“Levanta tu cabeza, ¡oh Lanú!; ¿sobre ti ves una o innumerables luces, ardiendo en el oscuro cielo de la medianoche?” “Percibo una Llama, ¡oh Gurudeva!; veo incontables chispas brillando en ella, que no se desprenden”. (Doctrina Secreta I, 172)
Hoy me desperté a las seis de la mañana. A esa hora todo es oscuro y silencioso y solo se pueden contemplar las luminarias del cielo y aquellas que brillan tímidas en nuestro interior. Eso ayuda a la reflexión, al mirar adentro con calma y sopesar las cosas de la vida, sus fuerzas y acontecimientos, las entrañas del universo interior y los misterios del omniverso exterior.
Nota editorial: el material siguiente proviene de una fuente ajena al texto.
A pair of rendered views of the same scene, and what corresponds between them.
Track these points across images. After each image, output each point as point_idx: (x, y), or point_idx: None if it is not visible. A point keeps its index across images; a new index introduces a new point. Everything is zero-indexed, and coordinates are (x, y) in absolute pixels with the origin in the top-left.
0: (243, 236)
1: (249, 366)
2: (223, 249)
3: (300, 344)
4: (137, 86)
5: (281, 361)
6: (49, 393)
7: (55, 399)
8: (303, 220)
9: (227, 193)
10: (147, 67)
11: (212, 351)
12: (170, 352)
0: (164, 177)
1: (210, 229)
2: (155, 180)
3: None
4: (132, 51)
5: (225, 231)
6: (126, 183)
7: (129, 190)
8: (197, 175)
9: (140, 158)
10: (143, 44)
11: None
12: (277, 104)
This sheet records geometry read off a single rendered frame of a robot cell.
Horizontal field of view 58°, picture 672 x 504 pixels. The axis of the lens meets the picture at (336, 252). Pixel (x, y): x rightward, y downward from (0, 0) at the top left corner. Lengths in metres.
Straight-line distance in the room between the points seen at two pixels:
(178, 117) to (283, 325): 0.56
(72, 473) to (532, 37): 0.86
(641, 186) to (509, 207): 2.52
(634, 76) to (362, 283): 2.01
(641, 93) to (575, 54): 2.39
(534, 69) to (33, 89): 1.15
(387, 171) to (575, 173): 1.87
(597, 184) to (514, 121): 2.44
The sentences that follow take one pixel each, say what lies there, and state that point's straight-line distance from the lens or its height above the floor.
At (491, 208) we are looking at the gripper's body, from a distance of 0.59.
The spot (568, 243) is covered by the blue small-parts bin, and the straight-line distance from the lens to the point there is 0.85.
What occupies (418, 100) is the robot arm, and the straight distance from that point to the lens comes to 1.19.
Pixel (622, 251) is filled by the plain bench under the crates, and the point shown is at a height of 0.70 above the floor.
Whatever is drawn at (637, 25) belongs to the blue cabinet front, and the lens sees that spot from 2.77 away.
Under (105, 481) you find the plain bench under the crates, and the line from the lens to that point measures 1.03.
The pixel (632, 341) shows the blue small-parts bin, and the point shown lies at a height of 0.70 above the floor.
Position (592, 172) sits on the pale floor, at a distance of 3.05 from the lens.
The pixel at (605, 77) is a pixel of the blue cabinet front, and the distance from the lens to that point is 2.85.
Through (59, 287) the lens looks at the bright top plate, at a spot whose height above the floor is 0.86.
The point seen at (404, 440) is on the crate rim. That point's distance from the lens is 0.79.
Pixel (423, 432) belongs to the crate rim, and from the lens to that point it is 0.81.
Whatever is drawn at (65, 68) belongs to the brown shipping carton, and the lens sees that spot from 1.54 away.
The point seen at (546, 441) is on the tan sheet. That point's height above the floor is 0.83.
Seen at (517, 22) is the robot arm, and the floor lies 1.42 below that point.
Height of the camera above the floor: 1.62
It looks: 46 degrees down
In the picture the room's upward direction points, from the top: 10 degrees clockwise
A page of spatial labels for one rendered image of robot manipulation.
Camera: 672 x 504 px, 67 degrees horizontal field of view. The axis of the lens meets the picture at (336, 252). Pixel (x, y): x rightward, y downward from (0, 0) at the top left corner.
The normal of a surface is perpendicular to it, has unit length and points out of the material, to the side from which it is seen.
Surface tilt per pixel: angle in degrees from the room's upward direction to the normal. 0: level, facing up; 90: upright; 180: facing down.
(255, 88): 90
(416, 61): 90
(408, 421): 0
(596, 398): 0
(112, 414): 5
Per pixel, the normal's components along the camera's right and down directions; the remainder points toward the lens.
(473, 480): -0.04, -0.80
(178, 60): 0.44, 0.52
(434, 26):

Esa es una buena forma de desarrollar la intuición, la llamada en la mitología antigua la mensajera de los dioses, por ser ella misma el nexo de unión entre la tierra y el cielo.
En esa observación atenta, hay una máxima que nos ayuda a comprender el necesario desarrollo de esa intuición: «todas las formas que nos rodean son un símbolo a través del cual se expresa una idea viviente». Y esa vida que nace y se expresa en el mundo de los arquetipos solo puede ser comprendida mediante el silencio, la calma y la prudencia.
El Silencio es necesario para poder escuchar la Palabra. La Palabra es llamada Palabra Perdida por los hijos de la luz. Perdida porque se perdió su significado, porque se enterró su arquetipo y porque se violó su ley. La Palabra es lo sustancial entre el Silencio y el Verbo creador. Dios es Verbo, decían los textos sagrados, y se manifiesta en nosotros a través de su mensaje (Palabra) y de su misericordia (Silencio). Es la compasión lo que crea la necesidad de compartir y expandir, por eso actúa desde el centro epistémico del Verbo.
A las seis de la mañana puedes reflexionar sobre estas cosas con cierta calma. Luego llega la luz del día, y sus ruidos, sus amonestaciones, sus injerencias, su violencia. Pero cuando antes de empezar la jornada piensas en estas cosas, hay un poder que te anima a continuar, a compartir la esencia de todas las cosas.
Quizás hoy emprenda un viaje. Un viaje hacia el Silencio, un viaje que me aproxime al mediodía de lo sempiterno para llenarme del gozo de la calma y la transmutación del parecer.